• [WORK REQUIRED] Return every entry exactly.

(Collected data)
====

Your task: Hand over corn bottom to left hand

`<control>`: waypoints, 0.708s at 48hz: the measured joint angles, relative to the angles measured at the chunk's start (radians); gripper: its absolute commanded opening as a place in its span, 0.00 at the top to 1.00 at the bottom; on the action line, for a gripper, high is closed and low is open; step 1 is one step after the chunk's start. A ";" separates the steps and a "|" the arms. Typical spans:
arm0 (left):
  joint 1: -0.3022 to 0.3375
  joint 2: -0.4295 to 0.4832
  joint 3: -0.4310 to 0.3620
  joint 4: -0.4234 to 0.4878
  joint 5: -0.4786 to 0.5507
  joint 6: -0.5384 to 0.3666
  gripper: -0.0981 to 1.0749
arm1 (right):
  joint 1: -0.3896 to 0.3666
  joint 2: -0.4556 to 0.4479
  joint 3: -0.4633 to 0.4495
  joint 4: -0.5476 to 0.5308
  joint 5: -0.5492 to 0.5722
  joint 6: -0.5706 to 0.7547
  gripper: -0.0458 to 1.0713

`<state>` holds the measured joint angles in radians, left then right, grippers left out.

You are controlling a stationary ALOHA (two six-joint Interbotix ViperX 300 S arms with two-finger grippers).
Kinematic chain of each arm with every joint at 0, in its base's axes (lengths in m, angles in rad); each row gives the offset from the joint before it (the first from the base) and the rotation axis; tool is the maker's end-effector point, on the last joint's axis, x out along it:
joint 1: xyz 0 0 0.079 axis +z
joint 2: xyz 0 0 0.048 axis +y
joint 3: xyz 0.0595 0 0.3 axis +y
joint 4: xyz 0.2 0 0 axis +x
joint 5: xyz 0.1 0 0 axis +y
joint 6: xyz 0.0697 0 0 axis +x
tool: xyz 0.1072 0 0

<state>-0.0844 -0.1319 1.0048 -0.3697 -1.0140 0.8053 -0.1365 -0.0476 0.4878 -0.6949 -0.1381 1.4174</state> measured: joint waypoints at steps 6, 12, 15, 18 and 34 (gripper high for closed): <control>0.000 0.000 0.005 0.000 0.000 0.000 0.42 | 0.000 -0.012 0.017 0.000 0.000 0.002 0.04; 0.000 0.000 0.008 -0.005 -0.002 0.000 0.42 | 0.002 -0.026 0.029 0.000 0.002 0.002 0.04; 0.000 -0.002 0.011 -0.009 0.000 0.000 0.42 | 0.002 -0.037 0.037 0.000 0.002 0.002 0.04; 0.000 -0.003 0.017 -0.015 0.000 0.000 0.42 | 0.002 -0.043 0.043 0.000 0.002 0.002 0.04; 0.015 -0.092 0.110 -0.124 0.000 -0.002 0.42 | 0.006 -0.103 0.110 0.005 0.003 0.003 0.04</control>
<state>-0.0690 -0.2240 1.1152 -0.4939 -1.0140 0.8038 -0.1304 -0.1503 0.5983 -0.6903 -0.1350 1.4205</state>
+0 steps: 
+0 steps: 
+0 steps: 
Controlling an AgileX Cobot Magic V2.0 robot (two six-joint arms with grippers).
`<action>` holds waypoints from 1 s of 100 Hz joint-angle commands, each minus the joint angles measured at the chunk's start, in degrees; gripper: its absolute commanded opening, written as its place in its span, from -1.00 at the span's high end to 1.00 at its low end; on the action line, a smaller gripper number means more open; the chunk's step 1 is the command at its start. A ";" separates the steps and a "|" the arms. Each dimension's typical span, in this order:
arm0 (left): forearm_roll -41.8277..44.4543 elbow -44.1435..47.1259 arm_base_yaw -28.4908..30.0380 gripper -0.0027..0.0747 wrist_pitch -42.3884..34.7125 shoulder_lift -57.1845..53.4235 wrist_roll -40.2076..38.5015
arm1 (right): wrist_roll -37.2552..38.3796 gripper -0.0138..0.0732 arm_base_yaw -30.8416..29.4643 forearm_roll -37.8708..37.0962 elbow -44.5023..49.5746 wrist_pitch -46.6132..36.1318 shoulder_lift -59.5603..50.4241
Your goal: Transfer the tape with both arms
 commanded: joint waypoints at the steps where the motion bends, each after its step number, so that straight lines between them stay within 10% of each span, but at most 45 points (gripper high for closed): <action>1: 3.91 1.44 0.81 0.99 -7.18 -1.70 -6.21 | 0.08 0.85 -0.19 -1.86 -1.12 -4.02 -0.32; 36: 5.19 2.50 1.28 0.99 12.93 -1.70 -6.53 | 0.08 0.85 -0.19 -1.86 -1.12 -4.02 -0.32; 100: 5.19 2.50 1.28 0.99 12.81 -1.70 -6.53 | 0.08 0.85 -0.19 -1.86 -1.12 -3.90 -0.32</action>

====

• [SOLUTION FOR THIS EXERCISE]
Your task: Hand over corn bottom to left hand

`<control>`: waypoints, 0.708s at 48hz: the measured joint angles, relative to the angles measured at the chunk's start (radians); gripper: its absolute commanded opening as a place in its span, 0.00 at the top to 1.00 at the bottom; on the action line, for a gripper, high is closed and low is open; step 1 is one step after the chunk's start. A ";" separates the steps and a "|" the arms. Typical spans:
arm0 (left):
  joint 1: -0.3022 to 0.3375
  joint 2: -0.4295 to 0.4832
  joint 3: -0.4310 to 0.3620
  joint 4: -0.4234 to 0.4878
  joint 5: -0.4786 to 0.5507
  joint 6: -0.5384 to 0.3666
  gripper: -0.0981 to 1.0749
arm1 (right):
  joint 1: -0.3896 to 0.3666
  joint 2: -0.4556 to 0.4479
  joint 3: -0.4633 to 0.4495
  joint 4: -0.5476 to 0.5308
  joint 5: -0.5492 to 0.5722
  joint 6: -0.5706 to 0.7547
  gripper: -0.0458 to 1.0713

`<state>` holds the measured joint angles in radians, left then right, grippers left out.

You are controlling a stationary ALOHA (two six-joint Interbotix ViperX 300 S arms with two-finger grippers).
Kinematic chain of each arm with every joint at 0, in its base's axes (lengths in m, angles in rad); each row gives the offset from the joint before it (the first from the base) and the rotation axis; tool is the maker's end-effector point, on the last joint's axis, x out along it:
joint 1: xyz 0 0 0.079 axis +z
joint 2: xyz 0 0 0.048 axis +y
joint 3: xyz 0.0595 0 0.3 axis +y
joint 4: xyz 0.2 0 0 axis +x
joint 5: xyz 0.1 0 0 axis +y
joint 6: xyz 0.0697 0 0 axis +x
tool: xyz 0.1072 0 0

<state>-0.0844 -0.1319 1.0048 -0.3697 -1.0140 0.8053 -0.1365 -0.0476 0.4878 -0.6949 -0.1381 1.4174</state> measured: joint waypoints at steps 6, 12, 15, 18 and 34 (gripper high for closed): <control>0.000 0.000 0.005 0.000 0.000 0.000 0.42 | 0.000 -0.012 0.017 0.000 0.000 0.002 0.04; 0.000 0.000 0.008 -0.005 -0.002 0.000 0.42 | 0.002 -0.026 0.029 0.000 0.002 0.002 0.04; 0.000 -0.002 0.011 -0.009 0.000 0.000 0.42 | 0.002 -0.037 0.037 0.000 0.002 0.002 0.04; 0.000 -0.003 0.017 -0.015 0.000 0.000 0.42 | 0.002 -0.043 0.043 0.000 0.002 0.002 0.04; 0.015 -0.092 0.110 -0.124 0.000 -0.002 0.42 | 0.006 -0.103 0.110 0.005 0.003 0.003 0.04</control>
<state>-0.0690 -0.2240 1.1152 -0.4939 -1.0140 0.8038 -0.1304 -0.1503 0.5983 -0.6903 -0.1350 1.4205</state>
+0 steps: 
+0 steps: 
+0 steps: 
Controlling an AgileX Cobot Magic V2.0 robot (two six-joint arms with grippers).
`<action>` holds waypoints from 1 s of 100 Hz joint-angle commands, each minus the joint angles measured at the chunk's start, in degrees; gripper: its absolute commanded opening, written as its place in its span, from -1.00 at the span's high end to 1.00 at its low end; on the action line, a smaller gripper number means more open; the chunk's step 1 is the command at its start. A ";" separates the steps and a "|" the arms. Each dimension's typical span, in this order:
arm0 (left): forearm_roll -41.8277..44.4543 elbow -44.1435..47.1259 arm_base_yaw -28.4908..30.0380 gripper -0.0027..0.0747 wrist_pitch -42.3884..34.7125 shoulder_lift -57.1845..53.4235 wrist_roll -40.2076..38.5015
arm1 (right): wrist_roll -37.2552..38.3796 gripper -0.0138..0.0732 arm_base_yaw -30.8416..29.4643 forearm_roll -37.8708..37.0962 elbow -44.5023..49.5746 wrist_pitch -46.6132..36.1318 shoulder_lift -59.5603..50.4241
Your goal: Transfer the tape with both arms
 commanded: joint waypoints at the steps where the motion bends, each after its step number, so that straight lines between them stay within 10% of each span, but at most 45 points (gripper high for closed): <action>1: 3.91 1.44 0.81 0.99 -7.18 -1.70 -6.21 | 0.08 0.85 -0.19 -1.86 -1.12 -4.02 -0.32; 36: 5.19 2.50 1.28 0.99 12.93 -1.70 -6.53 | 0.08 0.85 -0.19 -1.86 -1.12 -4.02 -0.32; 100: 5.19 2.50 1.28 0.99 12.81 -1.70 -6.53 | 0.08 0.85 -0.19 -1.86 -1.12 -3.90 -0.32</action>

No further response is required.